Мокрый и жалкий, он сел на берегу, стуча зубами и отплевываясь, и тихо заплакал.
— Уломался, дуралей сероухий, — глядя на него с жалостью, вздохнул Терентий.
— Если они поплыли в Стамбул, то это нам на руку, — твердо сказал Гроза морей. — Не хнычь, Степа, разыщем мы Катерину и обязательно вернем!
— Шанец есть — подбодрил Брейман. — Крохотный шанец, ше мы не умрем на етих чертовых камнях, а дотопаем-таки до Константинополя. В какой он, господа, стороне, кто-нибудь может сказать? Чтобы «да», так нет!
— Я думать, что он там. — Заубер махнул рукой в ту сторону, куда ушла фелюга. — Сола сапин, гери денюн, повернуть налево и идти назад… по берег моря! Когда мы лететь, я видеть в той сторона много огней.
— Слышали, господа дервиши? — спросил Нарышкин, оглядев компанию. — Собрали вещички и коммен отсюда нах Истанбул!

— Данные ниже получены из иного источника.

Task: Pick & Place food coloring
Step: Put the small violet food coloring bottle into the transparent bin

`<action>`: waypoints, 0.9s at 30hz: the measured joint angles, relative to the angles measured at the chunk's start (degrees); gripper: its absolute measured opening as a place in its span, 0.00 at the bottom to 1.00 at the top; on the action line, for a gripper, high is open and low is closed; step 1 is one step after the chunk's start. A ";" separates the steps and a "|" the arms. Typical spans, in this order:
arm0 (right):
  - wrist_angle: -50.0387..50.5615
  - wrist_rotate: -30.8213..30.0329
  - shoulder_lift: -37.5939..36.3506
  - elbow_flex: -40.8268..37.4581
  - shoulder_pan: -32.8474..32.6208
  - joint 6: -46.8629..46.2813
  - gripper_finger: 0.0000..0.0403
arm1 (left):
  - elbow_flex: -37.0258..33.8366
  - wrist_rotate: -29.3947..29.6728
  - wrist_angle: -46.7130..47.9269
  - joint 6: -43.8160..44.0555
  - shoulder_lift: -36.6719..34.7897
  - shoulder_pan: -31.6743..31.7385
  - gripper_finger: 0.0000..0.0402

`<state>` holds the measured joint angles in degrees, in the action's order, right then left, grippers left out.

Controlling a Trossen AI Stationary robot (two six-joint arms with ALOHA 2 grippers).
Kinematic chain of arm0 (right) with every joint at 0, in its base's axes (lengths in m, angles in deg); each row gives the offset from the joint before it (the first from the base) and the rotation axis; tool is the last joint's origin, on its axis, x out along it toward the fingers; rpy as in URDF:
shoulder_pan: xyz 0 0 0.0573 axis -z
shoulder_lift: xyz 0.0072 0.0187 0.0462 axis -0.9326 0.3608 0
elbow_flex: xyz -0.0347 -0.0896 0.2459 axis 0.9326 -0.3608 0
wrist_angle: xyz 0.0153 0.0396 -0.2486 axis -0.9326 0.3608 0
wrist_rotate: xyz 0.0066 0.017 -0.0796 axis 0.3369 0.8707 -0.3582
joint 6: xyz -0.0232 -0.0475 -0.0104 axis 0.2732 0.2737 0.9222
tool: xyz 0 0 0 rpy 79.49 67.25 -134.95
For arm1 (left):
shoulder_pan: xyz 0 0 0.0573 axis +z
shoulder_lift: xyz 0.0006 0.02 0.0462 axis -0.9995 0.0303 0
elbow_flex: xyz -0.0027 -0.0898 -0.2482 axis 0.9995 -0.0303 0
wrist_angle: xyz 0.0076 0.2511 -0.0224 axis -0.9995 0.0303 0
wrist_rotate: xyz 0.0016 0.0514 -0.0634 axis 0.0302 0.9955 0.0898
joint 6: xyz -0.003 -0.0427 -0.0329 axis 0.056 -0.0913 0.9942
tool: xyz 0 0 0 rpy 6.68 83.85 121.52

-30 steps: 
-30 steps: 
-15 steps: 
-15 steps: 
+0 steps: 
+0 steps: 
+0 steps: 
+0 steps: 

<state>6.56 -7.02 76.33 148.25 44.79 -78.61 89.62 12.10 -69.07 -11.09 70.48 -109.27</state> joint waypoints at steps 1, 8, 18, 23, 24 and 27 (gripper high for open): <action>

Верно, я толкую, Иоганн Карлович?
Глава седьмая
СЛАДКИЕ ВОДЫ АЗИИ
«В долине меж камней блистая,
Могильных камней виден ряд,
И кипарисы там шумят,
Не вянет зелень их густая…»
Впереди, в знойном мареве дня, будто нарочно положенного на раскаленную солнцем сковородку, путешественников ждали обнесенные стеной знаменитые семь холмов великого города. Где-то там, вдали, с востока на запад пересекая Стамбул, ползла извивающейся лентой древняя Меса. На эту центральную улицу, словно ломти мяса на шампур, нанизывались срединные районы. Над каждым из них возвышались тонкие, остро оточенные карандаши минаретов и сверкающие изразцами, перевернутые пиалы мечетей.
К мечетям лепились городские кварталы — махалля, представлявшие собой спутанный клубок улиц и переулков.